* **What to work on**
Collect every line below that contains the word "post".

* **Supplied records**

==*==

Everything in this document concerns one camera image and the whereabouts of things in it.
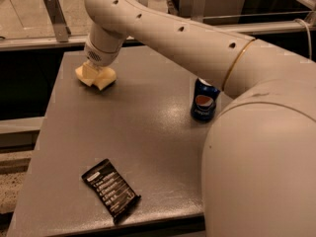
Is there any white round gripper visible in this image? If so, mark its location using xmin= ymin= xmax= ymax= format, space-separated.
xmin=80 ymin=24 xmax=126 ymax=86

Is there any yellow wavy sponge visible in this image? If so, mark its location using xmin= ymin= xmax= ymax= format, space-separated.
xmin=75 ymin=66 xmax=117 ymax=91

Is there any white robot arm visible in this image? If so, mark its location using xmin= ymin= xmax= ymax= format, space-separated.
xmin=85 ymin=0 xmax=316 ymax=237

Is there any black rxbar chocolate wrapper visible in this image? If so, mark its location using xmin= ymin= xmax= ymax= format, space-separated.
xmin=81 ymin=159 xmax=140 ymax=223

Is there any blue pepsi can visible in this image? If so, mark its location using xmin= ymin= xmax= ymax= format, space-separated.
xmin=191 ymin=78 xmax=220 ymax=122

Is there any left metal rail bracket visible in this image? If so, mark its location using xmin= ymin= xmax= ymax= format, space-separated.
xmin=43 ymin=0 xmax=71 ymax=42

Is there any metal rail bracket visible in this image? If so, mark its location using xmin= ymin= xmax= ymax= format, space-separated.
xmin=43 ymin=0 xmax=71 ymax=42
xmin=191 ymin=0 xmax=206 ymax=22

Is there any horizontal metal rail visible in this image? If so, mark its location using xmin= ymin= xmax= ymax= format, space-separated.
xmin=0 ymin=19 xmax=316 ymax=51

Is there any right metal rail bracket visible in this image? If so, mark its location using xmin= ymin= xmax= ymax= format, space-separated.
xmin=191 ymin=0 xmax=206 ymax=22

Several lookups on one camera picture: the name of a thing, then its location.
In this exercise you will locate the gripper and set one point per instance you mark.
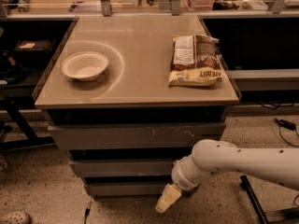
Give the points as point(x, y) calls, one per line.
point(180, 177)

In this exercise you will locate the grey drawer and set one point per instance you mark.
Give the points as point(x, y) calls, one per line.
point(121, 136)
point(118, 189)
point(123, 167)

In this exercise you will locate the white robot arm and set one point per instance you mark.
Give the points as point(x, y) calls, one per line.
point(210, 158)

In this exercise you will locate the grey bottom drawer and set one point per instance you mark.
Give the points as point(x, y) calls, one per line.
point(118, 189)

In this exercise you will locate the grey drawer cabinet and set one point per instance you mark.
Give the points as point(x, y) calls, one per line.
point(133, 89)

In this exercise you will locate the grey top drawer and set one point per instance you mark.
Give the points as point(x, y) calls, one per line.
point(121, 136)

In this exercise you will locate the black metal stand base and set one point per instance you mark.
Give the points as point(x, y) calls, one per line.
point(283, 216)

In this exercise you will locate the brown yellow snack bag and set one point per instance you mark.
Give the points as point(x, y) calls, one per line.
point(194, 61)

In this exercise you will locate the white paper bowl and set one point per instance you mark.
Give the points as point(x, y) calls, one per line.
point(85, 65)

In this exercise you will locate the black box on shelf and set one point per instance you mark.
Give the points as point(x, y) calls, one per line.
point(41, 48)

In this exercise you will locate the black power adapter with cable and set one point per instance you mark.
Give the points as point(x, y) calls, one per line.
point(282, 123)

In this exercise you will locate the black table leg frame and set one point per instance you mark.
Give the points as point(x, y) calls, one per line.
point(31, 140)

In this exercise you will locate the grey metal post middle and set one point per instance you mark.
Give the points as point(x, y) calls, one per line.
point(176, 0)

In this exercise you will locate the grey metal post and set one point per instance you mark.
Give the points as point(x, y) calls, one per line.
point(105, 0)
point(276, 6)
point(176, 0)

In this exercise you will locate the grey metal post left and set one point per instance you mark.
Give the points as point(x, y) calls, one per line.
point(105, 0)

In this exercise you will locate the grey metal post right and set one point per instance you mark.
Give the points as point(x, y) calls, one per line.
point(276, 6)

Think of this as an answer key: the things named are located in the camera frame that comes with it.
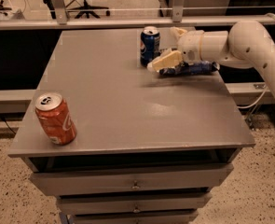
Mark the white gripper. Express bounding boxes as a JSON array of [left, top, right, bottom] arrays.
[[147, 27, 204, 72]]

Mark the blue pepsi can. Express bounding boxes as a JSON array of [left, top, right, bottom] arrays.
[[140, 26, 160, 66]]

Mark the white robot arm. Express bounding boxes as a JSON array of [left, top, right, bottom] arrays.
[[147, 21, 275, 98]]

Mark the blue chip bag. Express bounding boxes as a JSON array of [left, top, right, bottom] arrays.
[[158, 61, 220, 76]]

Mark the orange soda can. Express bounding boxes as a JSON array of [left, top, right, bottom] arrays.
[[35, 92, 76, 145]]

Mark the grey drawer cabinet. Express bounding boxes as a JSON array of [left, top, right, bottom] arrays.
[[7, 27, 256, 224]]

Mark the bottom grey drawer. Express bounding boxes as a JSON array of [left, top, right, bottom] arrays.
[[74, 210, 198, 224]]

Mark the grey drawer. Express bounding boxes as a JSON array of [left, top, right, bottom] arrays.
[[74, 210, 198, 224], [57, 192, 212, 215], [31, 163, 233, 196]]

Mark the top grey drawer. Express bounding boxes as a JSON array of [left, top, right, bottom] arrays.
[[31, 163, 233, 196]]

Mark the middle grey drawer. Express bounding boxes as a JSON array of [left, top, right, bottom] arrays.
[[57, 192, 212, 215]]

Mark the white cable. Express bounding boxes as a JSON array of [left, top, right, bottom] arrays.
[[236, 12, 275, 110]]

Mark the metal railing frame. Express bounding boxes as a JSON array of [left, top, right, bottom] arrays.
[[0, 0, 275, 30]]

==*==

* **Response**
In this exercise you will locate the grey metal post middle and set one point per instance you mark.
In this exercise you will locate the grey metal post and set one point per instance you mark.
In this exercise you will locate the grey metal post left and set one point per instance you mark.
In this exercise you will locate the grey metal post right and set one point per instance you mark.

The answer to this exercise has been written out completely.